Once upon a time, we used to find these errors for our students and suggest ways to fix them—and then we got smart! We began to realize that we were doing them no favor by spending an hour poring over each paragraph rather than requiring them to make greater editing efforts themselves.
The Key to Teaching Self-Editing Skills
So what’s the key to teaching self-editing skills? Put the responsibility back on your teens to do their part in this learning process! When they turn in their self-edited and revised draft to you, give it a cursory glance. If you find too many problems that show lack of self-editing efforts, return it for additional proofreading before editing it yourself.

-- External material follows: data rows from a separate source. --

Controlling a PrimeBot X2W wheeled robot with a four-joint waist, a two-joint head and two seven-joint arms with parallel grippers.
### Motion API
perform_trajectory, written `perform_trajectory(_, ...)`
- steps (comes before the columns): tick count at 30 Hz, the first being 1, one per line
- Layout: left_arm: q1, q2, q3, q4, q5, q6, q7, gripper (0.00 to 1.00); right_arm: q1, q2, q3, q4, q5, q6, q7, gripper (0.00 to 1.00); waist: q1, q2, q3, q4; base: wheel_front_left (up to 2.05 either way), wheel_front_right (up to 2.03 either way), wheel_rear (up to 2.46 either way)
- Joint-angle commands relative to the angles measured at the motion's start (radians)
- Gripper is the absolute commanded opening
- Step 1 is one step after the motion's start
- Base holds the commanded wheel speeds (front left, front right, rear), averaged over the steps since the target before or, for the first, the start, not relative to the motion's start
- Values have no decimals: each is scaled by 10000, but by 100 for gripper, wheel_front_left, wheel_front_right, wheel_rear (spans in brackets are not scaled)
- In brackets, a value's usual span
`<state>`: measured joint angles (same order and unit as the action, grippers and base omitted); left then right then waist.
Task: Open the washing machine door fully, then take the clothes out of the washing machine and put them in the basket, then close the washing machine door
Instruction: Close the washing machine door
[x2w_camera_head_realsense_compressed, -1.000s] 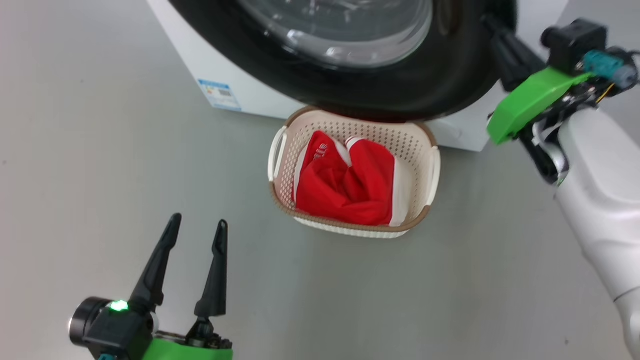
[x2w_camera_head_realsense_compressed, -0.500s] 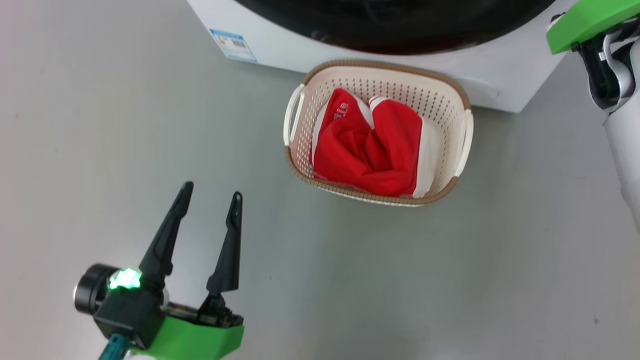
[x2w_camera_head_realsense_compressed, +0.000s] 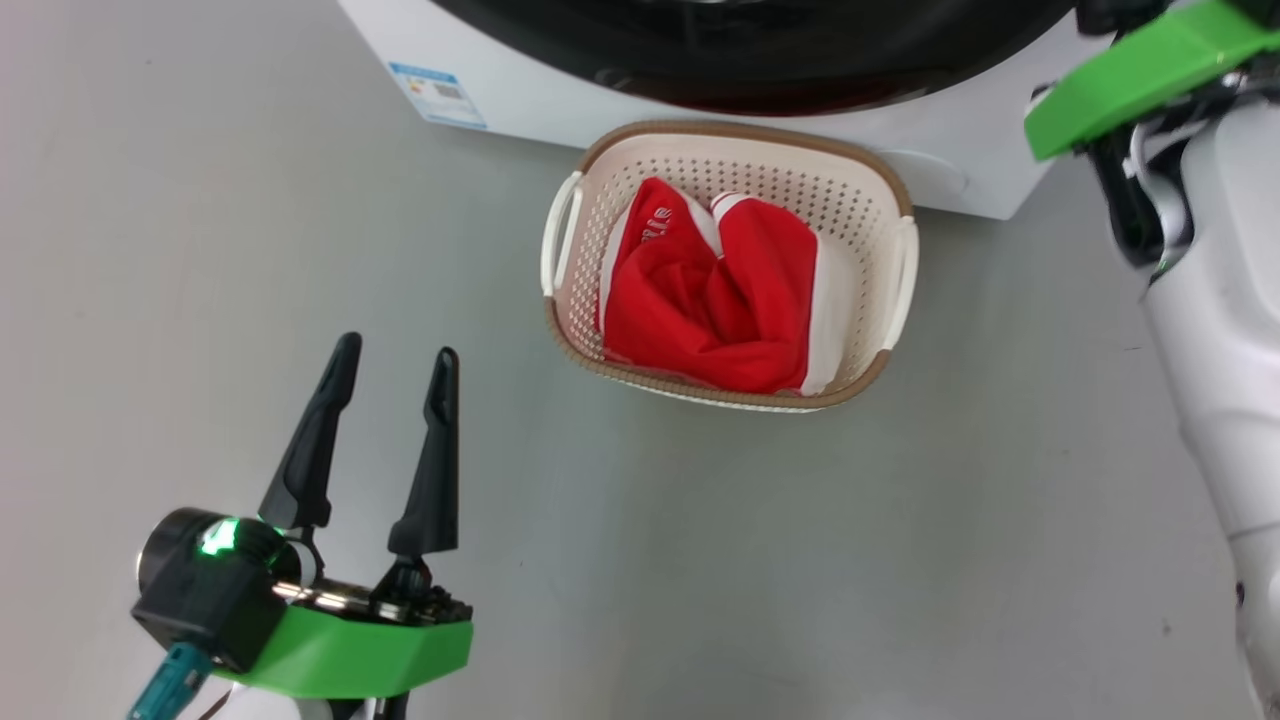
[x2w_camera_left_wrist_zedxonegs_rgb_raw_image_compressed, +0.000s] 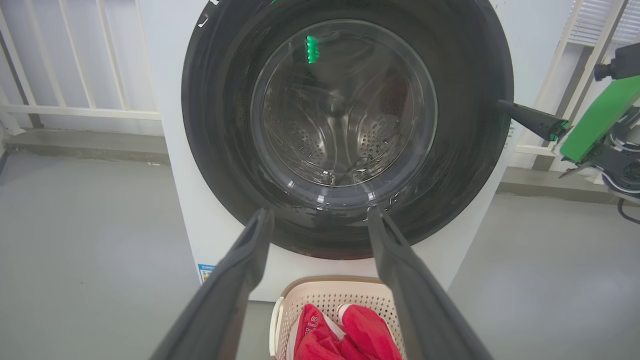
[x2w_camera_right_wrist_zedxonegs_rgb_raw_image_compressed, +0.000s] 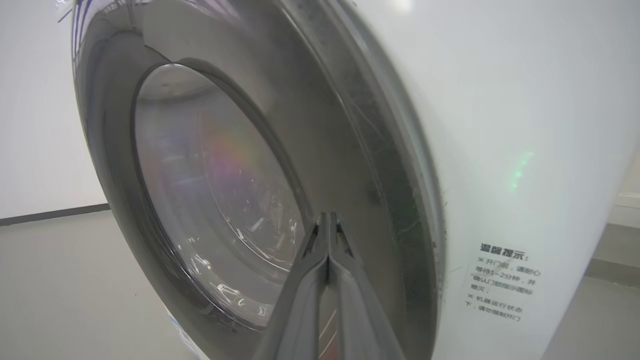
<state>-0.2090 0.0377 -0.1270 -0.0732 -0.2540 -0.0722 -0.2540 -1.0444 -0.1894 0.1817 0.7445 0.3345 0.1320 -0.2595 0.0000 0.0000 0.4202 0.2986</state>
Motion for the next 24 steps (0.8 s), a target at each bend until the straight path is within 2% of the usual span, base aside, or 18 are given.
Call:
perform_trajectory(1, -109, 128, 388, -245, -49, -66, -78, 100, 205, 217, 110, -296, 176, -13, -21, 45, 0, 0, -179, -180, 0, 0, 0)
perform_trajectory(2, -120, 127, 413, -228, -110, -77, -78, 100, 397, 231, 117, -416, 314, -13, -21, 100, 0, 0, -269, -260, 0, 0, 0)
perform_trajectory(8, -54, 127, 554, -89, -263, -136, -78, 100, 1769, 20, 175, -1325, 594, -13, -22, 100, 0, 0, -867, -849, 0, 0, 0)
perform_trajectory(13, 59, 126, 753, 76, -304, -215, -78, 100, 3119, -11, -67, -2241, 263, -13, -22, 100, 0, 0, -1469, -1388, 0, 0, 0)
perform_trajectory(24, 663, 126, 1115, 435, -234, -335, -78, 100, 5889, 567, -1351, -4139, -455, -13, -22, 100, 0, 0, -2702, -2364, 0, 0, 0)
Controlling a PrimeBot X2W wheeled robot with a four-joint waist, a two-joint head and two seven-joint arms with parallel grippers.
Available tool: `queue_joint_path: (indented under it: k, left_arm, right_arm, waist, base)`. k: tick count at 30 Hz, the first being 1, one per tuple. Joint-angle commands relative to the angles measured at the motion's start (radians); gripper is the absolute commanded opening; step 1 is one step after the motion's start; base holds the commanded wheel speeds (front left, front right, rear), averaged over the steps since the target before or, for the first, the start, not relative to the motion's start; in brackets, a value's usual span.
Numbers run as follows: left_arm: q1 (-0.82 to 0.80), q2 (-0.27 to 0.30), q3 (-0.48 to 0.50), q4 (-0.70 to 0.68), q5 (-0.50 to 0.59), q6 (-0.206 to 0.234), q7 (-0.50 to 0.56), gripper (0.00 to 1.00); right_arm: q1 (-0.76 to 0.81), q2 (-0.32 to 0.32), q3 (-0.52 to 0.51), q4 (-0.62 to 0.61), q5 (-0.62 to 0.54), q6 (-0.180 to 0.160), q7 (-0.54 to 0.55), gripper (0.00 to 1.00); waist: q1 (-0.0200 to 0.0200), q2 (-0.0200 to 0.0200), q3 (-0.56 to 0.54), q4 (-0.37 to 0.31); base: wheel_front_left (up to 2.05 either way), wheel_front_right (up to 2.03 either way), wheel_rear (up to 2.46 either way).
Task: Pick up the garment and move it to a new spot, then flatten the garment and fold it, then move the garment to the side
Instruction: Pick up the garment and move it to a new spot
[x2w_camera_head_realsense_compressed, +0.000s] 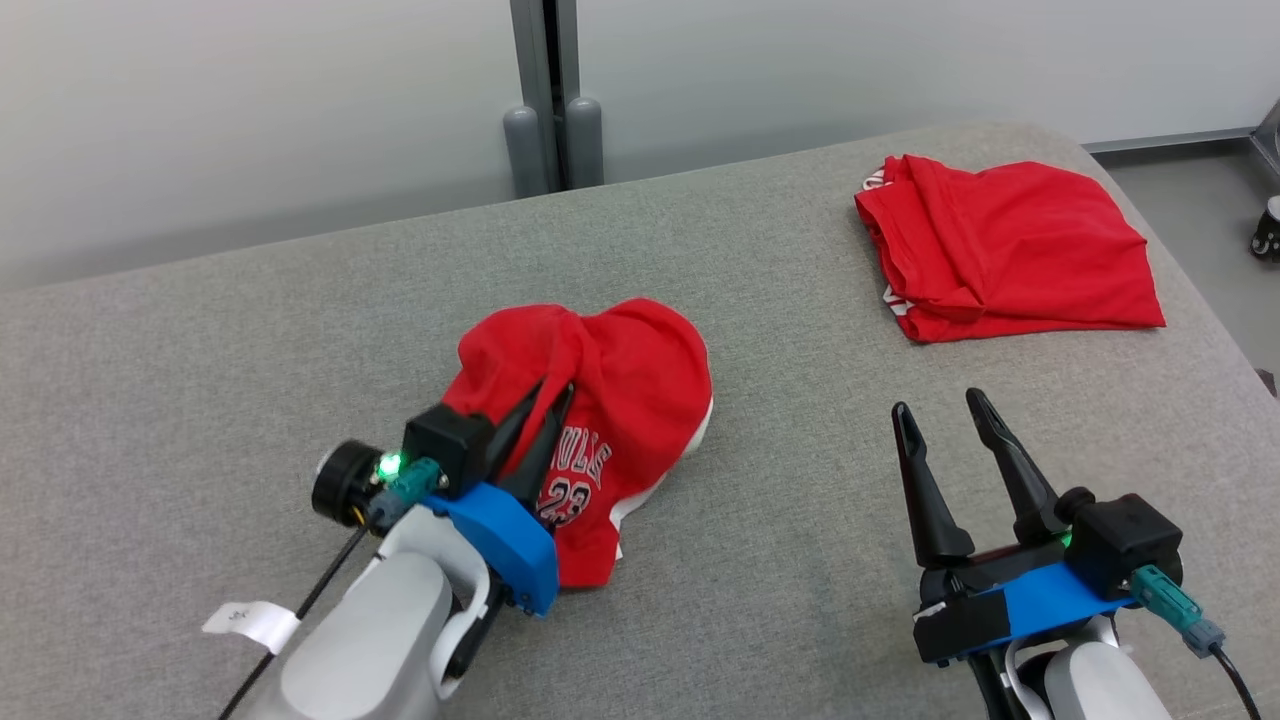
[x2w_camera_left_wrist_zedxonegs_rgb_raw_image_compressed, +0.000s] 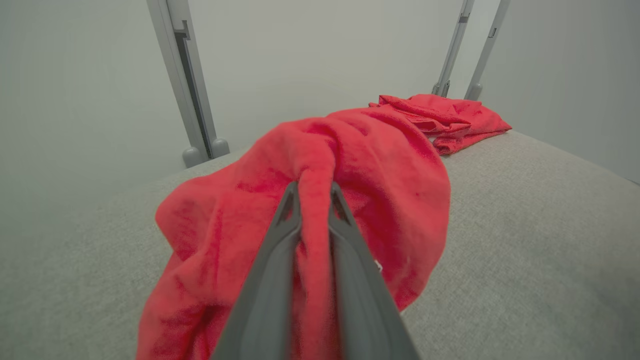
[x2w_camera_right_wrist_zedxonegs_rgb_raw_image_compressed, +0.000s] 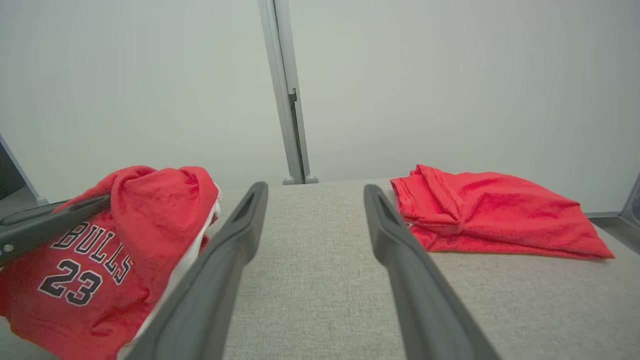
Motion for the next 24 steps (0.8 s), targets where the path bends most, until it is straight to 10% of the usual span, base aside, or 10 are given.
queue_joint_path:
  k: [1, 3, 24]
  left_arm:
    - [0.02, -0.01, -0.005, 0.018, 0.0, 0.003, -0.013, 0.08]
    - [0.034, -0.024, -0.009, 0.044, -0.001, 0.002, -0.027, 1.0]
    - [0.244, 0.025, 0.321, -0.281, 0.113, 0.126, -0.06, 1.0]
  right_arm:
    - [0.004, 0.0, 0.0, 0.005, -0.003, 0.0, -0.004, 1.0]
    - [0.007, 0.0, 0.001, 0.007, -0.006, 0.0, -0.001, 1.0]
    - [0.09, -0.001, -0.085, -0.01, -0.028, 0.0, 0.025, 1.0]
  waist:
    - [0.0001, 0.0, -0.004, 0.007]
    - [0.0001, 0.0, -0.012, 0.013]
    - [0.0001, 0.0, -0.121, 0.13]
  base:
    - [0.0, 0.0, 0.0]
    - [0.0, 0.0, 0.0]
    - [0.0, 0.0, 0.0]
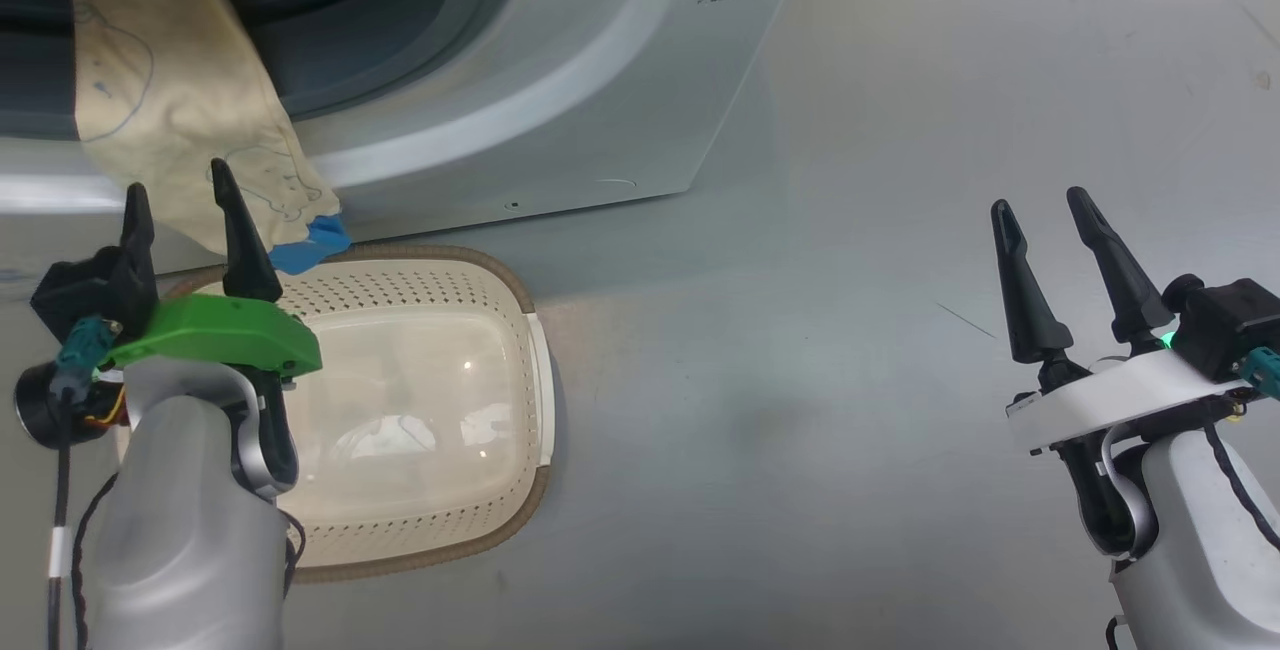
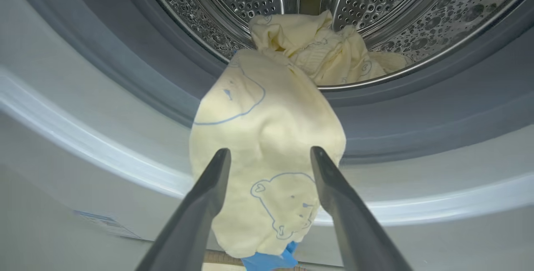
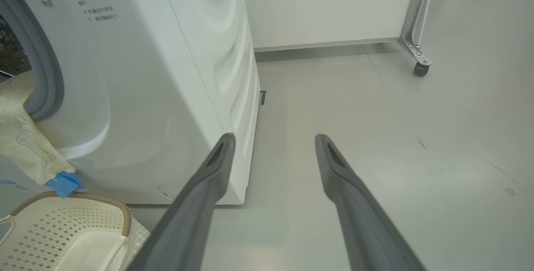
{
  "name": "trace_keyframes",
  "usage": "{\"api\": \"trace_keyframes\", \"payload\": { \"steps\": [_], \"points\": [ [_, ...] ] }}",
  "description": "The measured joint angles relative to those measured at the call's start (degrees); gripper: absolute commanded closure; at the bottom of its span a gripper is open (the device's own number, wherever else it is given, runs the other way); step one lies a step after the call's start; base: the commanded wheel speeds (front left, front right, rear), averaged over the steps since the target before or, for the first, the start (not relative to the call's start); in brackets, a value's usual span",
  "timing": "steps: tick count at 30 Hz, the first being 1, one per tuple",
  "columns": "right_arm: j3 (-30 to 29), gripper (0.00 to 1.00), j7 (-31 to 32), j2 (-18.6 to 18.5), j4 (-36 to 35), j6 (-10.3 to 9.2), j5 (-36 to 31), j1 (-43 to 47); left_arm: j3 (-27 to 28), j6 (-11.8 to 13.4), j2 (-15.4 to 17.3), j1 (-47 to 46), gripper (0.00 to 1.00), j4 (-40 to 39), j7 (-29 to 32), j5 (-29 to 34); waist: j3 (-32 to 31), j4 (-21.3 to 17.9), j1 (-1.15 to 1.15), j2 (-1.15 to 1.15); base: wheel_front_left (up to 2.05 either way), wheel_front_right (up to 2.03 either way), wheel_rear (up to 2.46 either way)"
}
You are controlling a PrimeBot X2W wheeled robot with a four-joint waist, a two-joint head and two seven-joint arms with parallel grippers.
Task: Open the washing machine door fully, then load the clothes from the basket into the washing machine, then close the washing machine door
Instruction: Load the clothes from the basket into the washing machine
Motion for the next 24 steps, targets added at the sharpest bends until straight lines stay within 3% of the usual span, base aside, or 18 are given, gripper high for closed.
{"api": "trace_keyframes", "payload": {
  "steps": [24],
  "points": [
    [0.0,0.0,0.0,-0.2,0.0,0.0,-0.1,0.4,-4.3,0.3,0.1,10.1,0.0,-10.0,0.0,-4.6,-1.2,1.8,0.0,0.0,0.0,0.0,0.0]
  ]
}}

Specifically, skim the paper for overused “to be” verbs (is, am, are, was, were, be, being, been), repeated words, use of required sentence variations, too many spelling errors, and failure to use a thesaurus or follow the assignment’s directions for content.
>> Teach teens to self-edit for content
>> Teach teens to self-edit for mechanics
Work on personal responsibility
Diligent teens should be able to spot most of these errors, since they’re objective and easily measured. So if you find they’ve ignored or neglected any of these—especially if you suspect laziness rather than simple oversight—send the paper back so they can find the mistakes on their own.
>> Teach teens to self-edit for style
Granted, there will always be subjective aspects to self-editing. For example, your son may truly believe his topic sentence is on target or his essay is organized—even if it’s not. That’s okay; you can address these when you parent-edit his revision. But if laziness is preventing him from self-editing more thoroughly, or he’s missing too many errors that should have been obvious, put the ball back in his court.
By making students more responsible during the early stages of proofreading, you’ll not only teach them to improve their own editing abilities, you’ll save yourself a great deal of parent editing time as a bonus!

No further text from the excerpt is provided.